Jacques THOURET n’a pas mis longtemps à dilapider son butin. Après avoir attaqué une agence du Crédit lyonnais au Havre (Seine-Maritime) le 15 mai 2007, ce repris de justice s’est précipité au casino de la ville avec les 14 000 € raflés à la banque. C’était plus fort que lui. Jacques Thouret est un drogué du jeu. Incarcéré depuis juillet 2007, cet homme de 69 ans comparaît à partir d’aujourd’hui devant la cour d’assises de Seine-Maritime pour répondre de ce hold-up, commis en récidive. Le 21 mars 2003, il avait été condamné à huit ans de prison pour cinq vols à main armée au préjudice de banques, en 2000 et 2001 dans la Manche. A l’époque déjà, ce joueur compulsif s’était mué en braqueur pour assouvir sa passion des machines à sous.

 

« On est confronté à un cas d’addiction terrible au jeu », constate Me Jean-Marc Florand, conseil de l’accusé. Mais pour l’avocat de cet ancien commerçant qui a connu des revers de fortune, la situation est plus complexe : « M. Thouret pense qu’il peut se refaire socialement grâce aux casinos tout en passant par la case hold-up, un cercle vicieux infernal. Parallèlement, il y a chez lui une volonté de se détruire. »

 

Une lente dérive

 

Libéré en juin 2006, Jacques Thouret, qui a par le passé tenu un salon de coiffure puis une discothèque, débarque début 2007 au Havre. Ce père d’une grande fille unique ne connaît personne. Il se lie d’amitié avec un homme qui lui trouve un logement. Dans ce contexte de solitude, Jacques Thouret renoue vite avec ses vieux démons en jouant très régulièrement d’importantes sommes d’argent au casino.

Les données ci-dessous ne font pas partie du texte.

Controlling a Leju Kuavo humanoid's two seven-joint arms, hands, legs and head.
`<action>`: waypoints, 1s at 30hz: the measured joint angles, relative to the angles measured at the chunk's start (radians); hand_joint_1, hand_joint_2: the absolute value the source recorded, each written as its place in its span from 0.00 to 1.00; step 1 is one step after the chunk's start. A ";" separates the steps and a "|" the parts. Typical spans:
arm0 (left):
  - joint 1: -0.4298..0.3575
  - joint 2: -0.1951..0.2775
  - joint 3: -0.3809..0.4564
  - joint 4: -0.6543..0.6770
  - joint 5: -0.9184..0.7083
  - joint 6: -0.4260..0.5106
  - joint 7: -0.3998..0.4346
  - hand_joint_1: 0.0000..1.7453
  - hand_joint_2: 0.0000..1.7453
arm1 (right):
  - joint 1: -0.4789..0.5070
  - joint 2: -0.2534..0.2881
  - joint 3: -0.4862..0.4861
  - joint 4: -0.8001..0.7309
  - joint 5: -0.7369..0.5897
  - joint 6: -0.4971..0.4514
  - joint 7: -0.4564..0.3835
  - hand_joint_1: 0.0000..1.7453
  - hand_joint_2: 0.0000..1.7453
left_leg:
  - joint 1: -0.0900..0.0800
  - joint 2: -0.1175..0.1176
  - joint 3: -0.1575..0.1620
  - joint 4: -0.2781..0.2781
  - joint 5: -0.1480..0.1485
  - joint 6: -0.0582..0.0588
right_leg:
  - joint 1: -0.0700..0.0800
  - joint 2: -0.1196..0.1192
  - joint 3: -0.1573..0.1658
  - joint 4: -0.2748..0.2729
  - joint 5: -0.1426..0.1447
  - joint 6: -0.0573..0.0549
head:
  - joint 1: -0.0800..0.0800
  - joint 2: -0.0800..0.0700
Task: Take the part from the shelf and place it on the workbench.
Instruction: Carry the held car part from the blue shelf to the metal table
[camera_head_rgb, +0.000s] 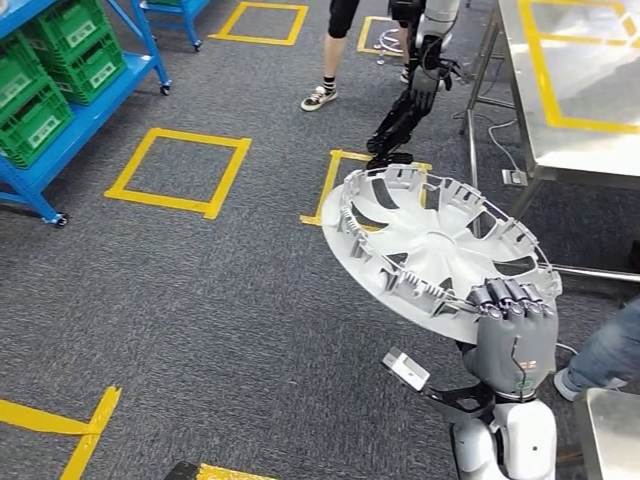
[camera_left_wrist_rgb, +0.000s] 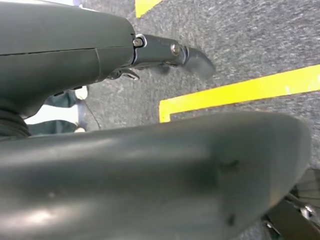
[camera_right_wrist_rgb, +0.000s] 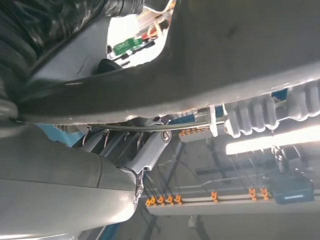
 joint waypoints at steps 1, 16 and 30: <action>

Ses économies fondent très vite. Acculé financièrement, le joueur décide de braquer une banque. Il n’effectue aucun repérage particulier, choisissant juste un horaire où la circulation dense rendra moins rapide la progression des voitures de police. Le 15 mai à 17 h 20, il rentre au Crédit lyonnais, porteur d’une perruque noire. Il relève la capuche de son manteau, sort une arme et réclame l’argent. Puis il regagne à pied le casino, les 14 000 € cachés dans un sac à bandoulière. Le braqueur sera interpellé le 24 juillet 2007 dans un bar du Havre.

 

Son entourage ne dit que du bien de l’accusé, un homme « intelligent », « bien élevé » et qui « a travaillé toute sa vie ». Comment Jacques Thouret a-t-il pu en arriver à braquer des banques pour aller jouer aux machines à sous ? La réponse se trouve peut-être dans l’histoire d’une lente dérive. Avant les hold-up, l’accusé a été condamné pour « violence avec arme », « recel » et « escroquerie aux chèques volés ». Aujourd’hui, les experts psychiatres se disent assez pessimistes sur cet homme dépressif qui ne voit aucune issue à ce qu’il vit. Le verdict est attendu demain soir.